A statistically based density map method for identification and quantification of regional differences in microcolumnarity in the monkey brain.

We present a statistical density map method derived from condensed matter physics to quantify microcolumns, the fundamental computational unit of the cerebral cortex. This method provides measures for microcolumnar strength, width, spacing, length, and periodicity. We applied this method to Nissl-stained 30 microm thick frozen sections from areas 46, TE, and TL of rhesus monkey brains, areas that differ visually in microcolumnarity and are associated with different cognitive functions. Our results indicate that microcolumns in these areas are similar in width, spacing, and periodicity, but are stronger (possess a higher neuronal density) in area TE, as compared to areas TL and 46. We modeled the effect of section orientation on microcolumnar spacing and demonstrated that this method provides an adequate estimate of spacing. We also modeled disruption of microcolumnarity by performing simulations that randomly displace neurons and demonstrated that displacements of only one neuronal diameter effectively eliminate microcolumnar organization. These results indicate that our density map method is sensitive enough to detect and quantify subtle differences in microcolumnar organization that may occur in the context of development, aging, and neuropathology, as well as between areas and species.

Age-related reduction in microcolumnar structure in area 46 of the rhesus monkey correlates with behavioral decline.

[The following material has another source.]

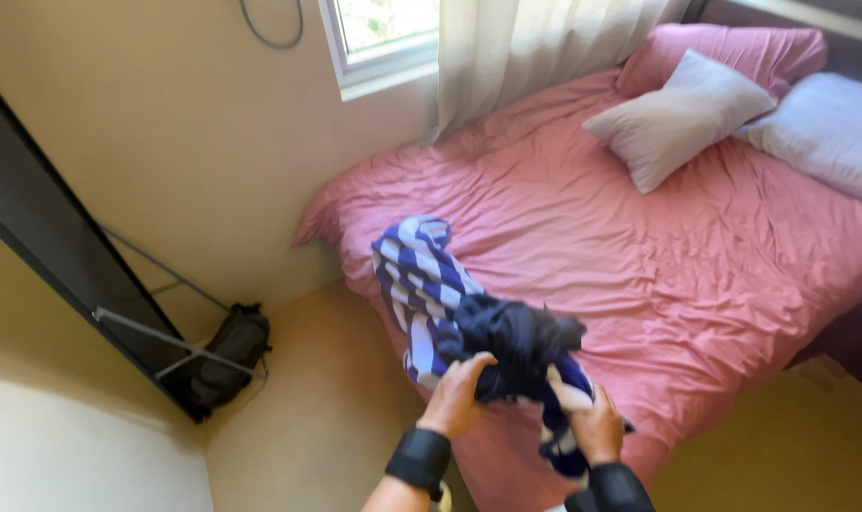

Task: The person folds a dark t-shirt and a pair of dark shorts on a pink bed, then places them into a wooden wardrobe. They then fold a blue and white striped towel on the bed and place it in the wardrobe as well.

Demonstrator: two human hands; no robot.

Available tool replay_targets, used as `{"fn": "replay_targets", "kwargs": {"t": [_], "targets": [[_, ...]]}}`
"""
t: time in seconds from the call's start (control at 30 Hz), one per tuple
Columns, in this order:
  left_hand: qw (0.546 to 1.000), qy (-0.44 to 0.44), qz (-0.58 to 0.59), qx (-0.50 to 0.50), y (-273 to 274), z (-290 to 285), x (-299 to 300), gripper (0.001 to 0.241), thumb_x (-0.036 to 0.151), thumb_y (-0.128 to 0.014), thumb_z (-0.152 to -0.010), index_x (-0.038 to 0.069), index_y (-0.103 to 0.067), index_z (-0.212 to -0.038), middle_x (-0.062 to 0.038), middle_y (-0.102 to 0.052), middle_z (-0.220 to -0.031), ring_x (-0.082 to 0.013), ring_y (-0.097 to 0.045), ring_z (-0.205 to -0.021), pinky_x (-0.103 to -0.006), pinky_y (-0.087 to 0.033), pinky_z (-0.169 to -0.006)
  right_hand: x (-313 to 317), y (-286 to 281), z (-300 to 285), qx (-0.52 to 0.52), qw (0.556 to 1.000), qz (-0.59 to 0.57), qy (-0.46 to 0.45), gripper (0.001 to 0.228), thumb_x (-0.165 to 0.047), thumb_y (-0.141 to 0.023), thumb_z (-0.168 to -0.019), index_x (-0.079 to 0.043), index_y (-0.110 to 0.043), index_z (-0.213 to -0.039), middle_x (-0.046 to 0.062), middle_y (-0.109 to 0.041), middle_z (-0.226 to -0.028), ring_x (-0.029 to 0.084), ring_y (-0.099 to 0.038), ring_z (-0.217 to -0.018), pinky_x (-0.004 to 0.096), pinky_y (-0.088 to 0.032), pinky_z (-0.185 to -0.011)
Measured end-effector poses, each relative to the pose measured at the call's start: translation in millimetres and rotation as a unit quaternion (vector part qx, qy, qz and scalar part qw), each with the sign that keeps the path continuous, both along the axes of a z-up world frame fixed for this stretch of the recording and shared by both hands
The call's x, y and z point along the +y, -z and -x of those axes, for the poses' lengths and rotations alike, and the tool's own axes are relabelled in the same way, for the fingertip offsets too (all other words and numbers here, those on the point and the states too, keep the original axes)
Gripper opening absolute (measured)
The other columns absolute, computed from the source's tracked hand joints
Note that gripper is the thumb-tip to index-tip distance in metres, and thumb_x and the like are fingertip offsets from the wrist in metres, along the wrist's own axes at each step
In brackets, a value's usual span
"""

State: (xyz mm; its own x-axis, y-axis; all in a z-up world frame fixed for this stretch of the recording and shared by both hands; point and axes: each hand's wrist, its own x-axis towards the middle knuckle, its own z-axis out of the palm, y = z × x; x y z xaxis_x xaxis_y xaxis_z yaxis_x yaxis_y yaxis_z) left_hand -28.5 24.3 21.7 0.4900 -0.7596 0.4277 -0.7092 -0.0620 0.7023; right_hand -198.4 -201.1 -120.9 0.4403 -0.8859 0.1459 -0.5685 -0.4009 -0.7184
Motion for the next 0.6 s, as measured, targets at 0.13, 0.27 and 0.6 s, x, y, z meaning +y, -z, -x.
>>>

Many age-related declines in cognitive function are attributed to the prefrontal cortex, area 46 being especially critical. Yet in normal aging, studies indicate that neurons are not lost in area 46, suggesting that impairments result from more subtle processes. One cortical feature that is functionally important, but that has not been examined in normal aging because of a lack of efficient quantitative methods, is the vertical arrangement of neurons into microcolumns, a fundamental computational unit of the cortex. By using a density-map method derived from condensed-matter physics, we quantified microcolumns in area 46 of seven young and seven aged rhesus monkeys that had been cognitively tested. This analysis demonstrated that there is no age-related reduction in total neuronal density or in microcolumn width, length, or periodicity. There was, however, a statistically significant decrease in the strength of microcolumns, indicating microcolumnar disorganization. This reduction in strength was significantly correlated with age-related cognitive decline on tests of spatial working memory and recognition memory independent of the effect of age. Modeling demonstrated that random neuron displacements of approximately 30% of a neuronal diameter (<3 mum) produced the observed reduction in strength. Hence, it is possible that, with changes in dendrites and myelinated axons, subtle displacements of neurons occur that alter microcolumnar structure and correlate with age-induced dysfunction. Therefore, quantitative measurement of microcolumnar structure may provide a sensitive morphological method to assay microcolumnar function in aging and other conditions.